Collected data entries
== Segment start ==

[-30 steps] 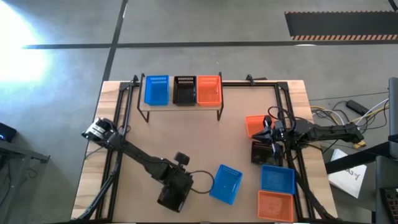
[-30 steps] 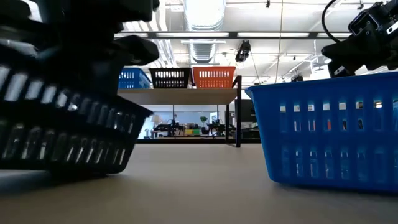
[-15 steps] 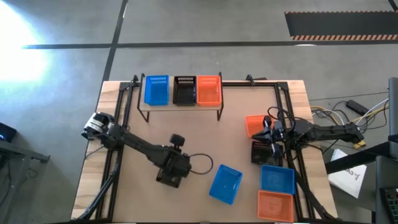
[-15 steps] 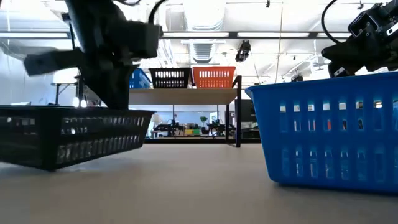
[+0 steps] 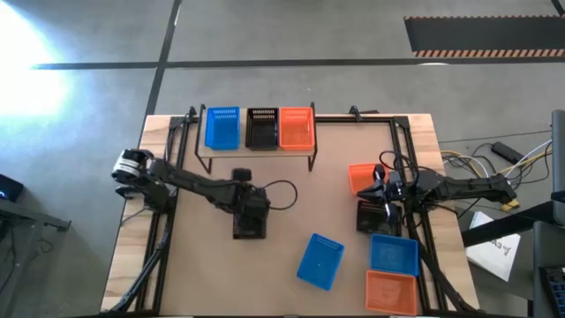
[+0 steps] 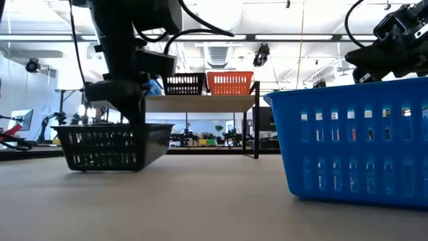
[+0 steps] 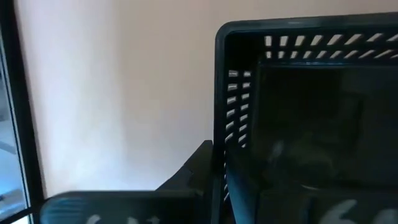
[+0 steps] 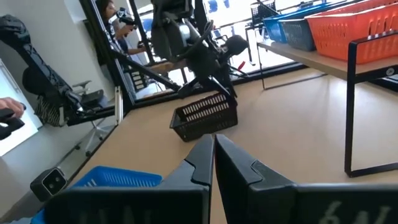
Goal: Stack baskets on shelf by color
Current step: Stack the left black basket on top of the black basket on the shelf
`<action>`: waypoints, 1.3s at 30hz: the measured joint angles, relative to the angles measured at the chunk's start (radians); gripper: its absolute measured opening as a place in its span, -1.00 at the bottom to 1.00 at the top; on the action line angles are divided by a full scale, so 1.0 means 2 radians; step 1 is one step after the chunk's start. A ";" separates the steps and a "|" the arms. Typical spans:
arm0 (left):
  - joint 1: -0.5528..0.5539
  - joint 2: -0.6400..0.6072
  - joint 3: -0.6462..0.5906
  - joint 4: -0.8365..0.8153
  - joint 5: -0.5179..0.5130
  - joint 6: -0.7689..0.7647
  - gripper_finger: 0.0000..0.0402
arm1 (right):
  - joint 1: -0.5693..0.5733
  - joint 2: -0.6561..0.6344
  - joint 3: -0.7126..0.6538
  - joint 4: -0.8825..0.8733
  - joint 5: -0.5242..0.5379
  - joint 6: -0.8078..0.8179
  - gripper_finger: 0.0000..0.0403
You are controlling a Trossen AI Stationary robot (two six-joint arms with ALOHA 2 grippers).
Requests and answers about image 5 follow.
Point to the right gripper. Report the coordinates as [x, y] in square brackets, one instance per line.
[393, 192]

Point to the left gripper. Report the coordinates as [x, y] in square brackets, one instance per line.
[251, 203]

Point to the orange plastic basket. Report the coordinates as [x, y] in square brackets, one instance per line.
[296, 132]
[359, 176]
[390, 293]

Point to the black plastic basket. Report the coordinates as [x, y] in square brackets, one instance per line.
[262, 132]
[249, 230]
[371, 221]

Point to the blue plastic basket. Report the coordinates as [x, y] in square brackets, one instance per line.
[320, 265]
[393, 256]
[223, 132]

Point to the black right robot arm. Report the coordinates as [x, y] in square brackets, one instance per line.
[463, 187]

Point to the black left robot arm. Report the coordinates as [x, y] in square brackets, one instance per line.
[190, 181]

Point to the black clamp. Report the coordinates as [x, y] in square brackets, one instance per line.
[190, 113]
[354, 112]

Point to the white paper sheet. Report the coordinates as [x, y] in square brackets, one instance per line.
[490, 256]

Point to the yellow plug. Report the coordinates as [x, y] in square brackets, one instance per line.
[510, 205]

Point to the black support beam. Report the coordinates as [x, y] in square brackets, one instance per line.
[507, 225]

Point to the black desk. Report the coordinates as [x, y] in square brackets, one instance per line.
[547, 238]

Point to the black hazard-striped floor mat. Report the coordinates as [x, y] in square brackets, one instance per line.
[485, 35]

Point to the black keyboard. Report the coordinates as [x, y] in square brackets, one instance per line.
[555, 291]

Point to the dark metal stand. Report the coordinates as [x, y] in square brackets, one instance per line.
[26, 221]

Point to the black device with blue light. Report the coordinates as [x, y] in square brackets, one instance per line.
[9, 187]

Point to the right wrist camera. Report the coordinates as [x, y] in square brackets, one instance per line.
[395, 176]

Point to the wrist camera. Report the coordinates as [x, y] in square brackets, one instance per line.
[395, 176]
[242, 175]

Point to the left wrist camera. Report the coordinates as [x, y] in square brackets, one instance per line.
[242, 175]

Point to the wooden shelf with black frame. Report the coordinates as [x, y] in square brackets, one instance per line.
[260, 153]

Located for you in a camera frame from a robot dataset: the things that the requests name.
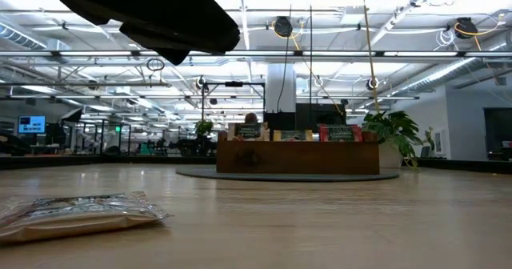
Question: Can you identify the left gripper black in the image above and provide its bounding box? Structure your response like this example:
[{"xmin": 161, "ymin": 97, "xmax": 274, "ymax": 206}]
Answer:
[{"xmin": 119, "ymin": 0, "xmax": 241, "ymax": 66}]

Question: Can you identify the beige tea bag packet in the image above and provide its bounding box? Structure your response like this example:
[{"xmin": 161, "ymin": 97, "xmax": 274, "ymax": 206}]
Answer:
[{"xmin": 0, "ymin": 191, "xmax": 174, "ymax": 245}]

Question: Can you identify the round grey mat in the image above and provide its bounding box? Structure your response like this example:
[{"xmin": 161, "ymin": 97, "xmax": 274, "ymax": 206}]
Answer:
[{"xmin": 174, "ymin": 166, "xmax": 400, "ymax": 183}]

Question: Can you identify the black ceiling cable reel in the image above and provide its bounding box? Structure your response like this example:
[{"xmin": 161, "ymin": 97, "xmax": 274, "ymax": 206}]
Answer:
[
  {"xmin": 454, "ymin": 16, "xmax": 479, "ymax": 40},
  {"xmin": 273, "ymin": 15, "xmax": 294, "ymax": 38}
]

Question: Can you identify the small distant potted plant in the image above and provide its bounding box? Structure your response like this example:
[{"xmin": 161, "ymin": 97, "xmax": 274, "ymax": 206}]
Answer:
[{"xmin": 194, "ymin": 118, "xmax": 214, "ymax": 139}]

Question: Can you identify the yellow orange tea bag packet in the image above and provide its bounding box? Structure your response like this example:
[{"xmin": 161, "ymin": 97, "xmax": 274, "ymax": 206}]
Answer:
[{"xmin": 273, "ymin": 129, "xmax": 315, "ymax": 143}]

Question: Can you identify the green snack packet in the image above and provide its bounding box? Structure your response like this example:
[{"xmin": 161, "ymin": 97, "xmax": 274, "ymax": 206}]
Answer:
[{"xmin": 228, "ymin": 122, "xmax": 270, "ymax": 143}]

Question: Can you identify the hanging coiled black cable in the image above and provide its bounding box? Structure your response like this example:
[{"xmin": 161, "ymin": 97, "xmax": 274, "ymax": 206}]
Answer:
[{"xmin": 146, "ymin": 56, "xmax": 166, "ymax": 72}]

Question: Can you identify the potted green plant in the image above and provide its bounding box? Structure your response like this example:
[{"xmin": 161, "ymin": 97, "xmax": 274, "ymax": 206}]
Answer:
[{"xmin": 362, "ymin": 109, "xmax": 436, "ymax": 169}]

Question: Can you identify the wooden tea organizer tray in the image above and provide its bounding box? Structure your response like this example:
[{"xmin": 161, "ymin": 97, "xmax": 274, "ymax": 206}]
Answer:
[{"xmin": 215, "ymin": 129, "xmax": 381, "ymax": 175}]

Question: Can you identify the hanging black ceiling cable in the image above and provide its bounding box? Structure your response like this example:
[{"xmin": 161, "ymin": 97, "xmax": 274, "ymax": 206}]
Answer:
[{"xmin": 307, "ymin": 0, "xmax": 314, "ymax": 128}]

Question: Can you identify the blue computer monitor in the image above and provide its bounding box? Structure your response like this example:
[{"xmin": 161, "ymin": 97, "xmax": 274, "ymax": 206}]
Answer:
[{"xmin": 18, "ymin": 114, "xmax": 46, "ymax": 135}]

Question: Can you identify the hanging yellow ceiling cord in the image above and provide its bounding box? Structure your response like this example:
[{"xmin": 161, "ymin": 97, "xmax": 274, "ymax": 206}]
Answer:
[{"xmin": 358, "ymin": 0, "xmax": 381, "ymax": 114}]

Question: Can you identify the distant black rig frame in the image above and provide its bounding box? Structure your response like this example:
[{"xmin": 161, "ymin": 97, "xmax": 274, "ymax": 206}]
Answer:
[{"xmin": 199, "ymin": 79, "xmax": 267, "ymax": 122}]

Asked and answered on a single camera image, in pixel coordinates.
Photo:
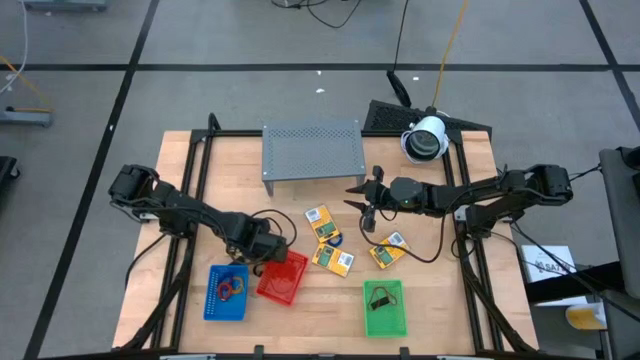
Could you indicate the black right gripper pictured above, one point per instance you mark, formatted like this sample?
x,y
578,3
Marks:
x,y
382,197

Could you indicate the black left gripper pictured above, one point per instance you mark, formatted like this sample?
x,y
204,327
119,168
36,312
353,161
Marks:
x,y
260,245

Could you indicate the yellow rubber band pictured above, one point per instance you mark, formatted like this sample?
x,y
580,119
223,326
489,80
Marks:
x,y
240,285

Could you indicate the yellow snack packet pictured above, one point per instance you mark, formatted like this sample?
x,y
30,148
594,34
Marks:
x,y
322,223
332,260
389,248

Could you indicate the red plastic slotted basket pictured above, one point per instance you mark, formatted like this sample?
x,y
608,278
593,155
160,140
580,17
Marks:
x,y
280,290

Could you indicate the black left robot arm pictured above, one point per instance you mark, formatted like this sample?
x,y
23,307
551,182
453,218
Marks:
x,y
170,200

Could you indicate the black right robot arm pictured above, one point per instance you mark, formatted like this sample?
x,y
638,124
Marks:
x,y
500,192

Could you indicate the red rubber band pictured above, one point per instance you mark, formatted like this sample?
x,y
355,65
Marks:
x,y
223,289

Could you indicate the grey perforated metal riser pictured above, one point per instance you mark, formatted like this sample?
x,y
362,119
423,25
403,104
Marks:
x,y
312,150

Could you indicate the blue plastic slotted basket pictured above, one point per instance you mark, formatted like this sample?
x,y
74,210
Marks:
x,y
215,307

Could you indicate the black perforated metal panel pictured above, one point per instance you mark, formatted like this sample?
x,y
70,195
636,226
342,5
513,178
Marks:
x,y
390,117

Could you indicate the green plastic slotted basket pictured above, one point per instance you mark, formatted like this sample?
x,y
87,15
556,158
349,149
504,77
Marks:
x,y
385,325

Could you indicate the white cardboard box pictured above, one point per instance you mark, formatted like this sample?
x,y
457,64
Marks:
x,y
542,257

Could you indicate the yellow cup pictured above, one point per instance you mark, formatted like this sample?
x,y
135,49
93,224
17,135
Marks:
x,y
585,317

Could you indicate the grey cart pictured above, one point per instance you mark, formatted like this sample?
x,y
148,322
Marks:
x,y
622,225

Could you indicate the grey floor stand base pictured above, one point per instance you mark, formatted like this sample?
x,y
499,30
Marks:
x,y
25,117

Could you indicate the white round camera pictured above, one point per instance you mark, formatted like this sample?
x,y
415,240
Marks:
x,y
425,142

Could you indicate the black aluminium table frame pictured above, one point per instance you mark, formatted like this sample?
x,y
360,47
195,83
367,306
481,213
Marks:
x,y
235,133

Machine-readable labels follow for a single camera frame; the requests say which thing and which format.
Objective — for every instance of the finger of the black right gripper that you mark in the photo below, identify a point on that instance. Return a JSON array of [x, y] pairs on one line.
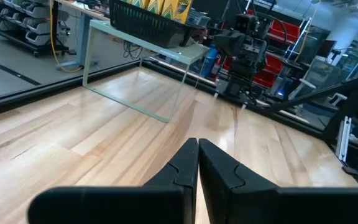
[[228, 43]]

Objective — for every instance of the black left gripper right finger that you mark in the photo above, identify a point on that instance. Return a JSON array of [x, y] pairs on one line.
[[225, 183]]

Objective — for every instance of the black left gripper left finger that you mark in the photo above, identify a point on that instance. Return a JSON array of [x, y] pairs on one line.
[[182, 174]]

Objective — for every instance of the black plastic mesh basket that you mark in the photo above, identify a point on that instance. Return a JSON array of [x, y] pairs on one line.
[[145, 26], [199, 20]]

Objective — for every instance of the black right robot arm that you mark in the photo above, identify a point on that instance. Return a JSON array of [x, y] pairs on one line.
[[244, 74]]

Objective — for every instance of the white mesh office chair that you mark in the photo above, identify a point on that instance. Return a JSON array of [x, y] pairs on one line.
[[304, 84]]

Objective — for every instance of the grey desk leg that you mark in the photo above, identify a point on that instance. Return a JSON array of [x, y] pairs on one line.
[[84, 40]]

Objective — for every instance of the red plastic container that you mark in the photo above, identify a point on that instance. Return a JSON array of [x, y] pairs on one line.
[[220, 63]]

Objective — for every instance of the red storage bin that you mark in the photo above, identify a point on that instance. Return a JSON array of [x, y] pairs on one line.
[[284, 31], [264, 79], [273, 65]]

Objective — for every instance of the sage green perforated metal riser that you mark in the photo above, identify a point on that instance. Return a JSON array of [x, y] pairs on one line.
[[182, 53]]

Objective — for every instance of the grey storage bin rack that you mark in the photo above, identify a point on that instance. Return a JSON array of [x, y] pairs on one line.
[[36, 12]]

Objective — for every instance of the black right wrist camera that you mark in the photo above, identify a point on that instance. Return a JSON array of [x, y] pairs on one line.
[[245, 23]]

== Segment end ==

For every line in the data above that holds "distant", return the line itself.

[SOLUTION FOR THIS TASK]:
Question: Can you identify the small distant potted plant in the image above and provide its bounding box? Structure your response like this example:
Question: Can you identify the distant black rig frame in the image above and provide its bounding box? Structure your response like this example:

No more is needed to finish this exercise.